One of the pleasures and also the problems of travel to another country is that each simple transaction is slightly mystifying: the language, the currency, the customs. Your habits are left at home with the clothes in your closet, and everything is fresh and surprising.
As one small, graphic example, the electrical apparatus of Buenos Aires is alarmingly slapdash.
Wires hang in clumps along the main boulevards, and in tangles behind the apartment buildings.
It has a certain charm, but also makes one wonder what the next big storm will bring.
In the same way, being in a new environment without the protection of your accustomed routine has a certain liberating effect but can also be profoundly disconcerting. It usually leads to at least one day where everything goes wrong.
We had one of those days when we left Buenos Aires–Larry discovered he had lost his bankcard, I grabbed wrong bag at the airport, and we spent the rest of the day unravelling these problems mostly in Spanish with phone systems that would not cooperate.
But these minor pains were salved by reading Borges’ lecture on his blindness which includes this paragraph, translated eloquently by Eliot Weinberger:
“A writer, or any man, must believe that whatever happens to him is an instrument; everything has been given for an end. This is even stronger in the case of the artist. Everything that happens, including humiliations, embarrassments, misfortunes, all has been given like clay, like material for one’s art.

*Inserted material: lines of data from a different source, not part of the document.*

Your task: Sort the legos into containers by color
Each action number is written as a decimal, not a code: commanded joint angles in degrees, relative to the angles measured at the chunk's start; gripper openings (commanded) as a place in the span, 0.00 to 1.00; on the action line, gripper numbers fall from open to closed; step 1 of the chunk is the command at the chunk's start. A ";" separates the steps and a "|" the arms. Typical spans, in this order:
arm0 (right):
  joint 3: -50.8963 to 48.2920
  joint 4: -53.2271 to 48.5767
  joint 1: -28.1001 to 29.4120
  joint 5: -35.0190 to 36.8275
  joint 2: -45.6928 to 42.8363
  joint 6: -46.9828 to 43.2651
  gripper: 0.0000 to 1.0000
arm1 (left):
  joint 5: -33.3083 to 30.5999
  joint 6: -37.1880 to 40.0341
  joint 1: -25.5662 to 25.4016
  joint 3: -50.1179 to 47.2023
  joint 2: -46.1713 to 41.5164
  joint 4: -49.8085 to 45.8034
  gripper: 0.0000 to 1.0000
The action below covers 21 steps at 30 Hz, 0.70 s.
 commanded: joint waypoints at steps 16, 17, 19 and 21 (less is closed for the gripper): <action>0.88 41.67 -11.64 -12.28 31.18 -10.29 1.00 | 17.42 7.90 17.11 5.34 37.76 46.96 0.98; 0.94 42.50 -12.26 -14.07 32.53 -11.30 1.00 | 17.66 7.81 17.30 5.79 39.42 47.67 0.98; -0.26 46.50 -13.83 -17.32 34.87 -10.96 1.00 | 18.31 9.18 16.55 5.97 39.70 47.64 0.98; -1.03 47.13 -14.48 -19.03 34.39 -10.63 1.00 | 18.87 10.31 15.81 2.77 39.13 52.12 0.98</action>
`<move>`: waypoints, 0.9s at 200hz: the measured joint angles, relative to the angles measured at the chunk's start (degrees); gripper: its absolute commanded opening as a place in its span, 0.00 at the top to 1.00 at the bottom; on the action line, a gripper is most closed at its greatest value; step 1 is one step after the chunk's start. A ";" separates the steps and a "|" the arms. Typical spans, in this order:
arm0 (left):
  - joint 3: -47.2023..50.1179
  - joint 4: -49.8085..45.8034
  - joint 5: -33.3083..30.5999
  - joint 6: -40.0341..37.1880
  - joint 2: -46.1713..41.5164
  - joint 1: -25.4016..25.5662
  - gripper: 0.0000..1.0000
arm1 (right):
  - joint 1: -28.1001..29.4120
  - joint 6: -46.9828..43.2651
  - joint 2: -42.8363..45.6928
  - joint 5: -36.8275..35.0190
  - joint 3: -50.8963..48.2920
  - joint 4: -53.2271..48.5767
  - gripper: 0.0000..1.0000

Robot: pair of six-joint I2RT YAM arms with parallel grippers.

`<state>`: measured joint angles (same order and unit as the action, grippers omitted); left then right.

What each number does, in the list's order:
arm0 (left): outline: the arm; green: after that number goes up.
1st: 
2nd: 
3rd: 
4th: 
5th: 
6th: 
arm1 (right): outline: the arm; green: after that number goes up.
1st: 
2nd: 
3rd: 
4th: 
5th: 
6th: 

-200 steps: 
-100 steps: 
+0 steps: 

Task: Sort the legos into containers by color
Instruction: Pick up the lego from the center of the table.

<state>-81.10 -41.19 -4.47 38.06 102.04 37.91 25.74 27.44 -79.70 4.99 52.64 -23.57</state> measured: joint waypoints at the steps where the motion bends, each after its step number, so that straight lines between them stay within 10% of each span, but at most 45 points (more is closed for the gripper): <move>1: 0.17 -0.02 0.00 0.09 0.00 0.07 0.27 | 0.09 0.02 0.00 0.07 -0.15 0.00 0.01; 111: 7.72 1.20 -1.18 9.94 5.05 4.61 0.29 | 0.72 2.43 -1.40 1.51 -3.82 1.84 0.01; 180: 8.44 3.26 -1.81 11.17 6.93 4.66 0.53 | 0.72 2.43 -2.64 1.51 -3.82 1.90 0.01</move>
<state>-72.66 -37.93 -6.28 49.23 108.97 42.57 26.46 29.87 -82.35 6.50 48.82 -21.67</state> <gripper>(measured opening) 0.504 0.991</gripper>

One must accept it. For this reason I speak in a poem of the ancient food of heroes: humiliation, unhappiness, discord. These things are given to us to transform, so that we may make from the miserable circumstances of our lives things that are eternal, or aspire to be so.”
A beautifully expressed thought. The problem, of course, is that banal, tedious aggravation is both much more common and much harder to transform than tragedy. The only one I can think of who has that particular gift–to take ordinary irritation and make poetry out of it–is Tony Hoagland.
Case in point:
A Little Consideration
the workmen with their shovels and their picks
stand along the street
—Just before the elections and the roads are being paved
because the governor wants us to remember him
in the dark of the voting booth next month—
In Beijing this year I hear the fashionable women
are wearing four and five-inch heels,
driving the Chinese feminists crazy,
some say in emulation of the West,
some say in a renaissance
of ancient foot binding tradition.
The problem is that they feel beautiful,
and how do you disagree with that?
I am thinking about this
while on hold with the phone company,
waiting to speak to the person stationed like a punching bag
at the gate of that major corporation.
Their power is to add a mysterious charge to my bill;
my power is to shout at their least powerful employee.
Maybe you really want people to be happy,
but you also want to be thanked for it.
Maybe you’ve memorized the names of your mailman’s kids,
because you like getting your mail.
I don’t want to be the one to mention
what should be already obvious,—
but the world could give a fig about your soul.
Just pay your bills on time,
and spread some flattery around.
Just set the mousetrap in the basement
with a dab of peanut butter—the extra crunchy kind.
Big news flash: That’s all that people want these days.
We don’t need to be pampered, or lectured, or adored.
We’re not goddamn babies anymore.
We just want to be manipulated
with a little fucking consideration.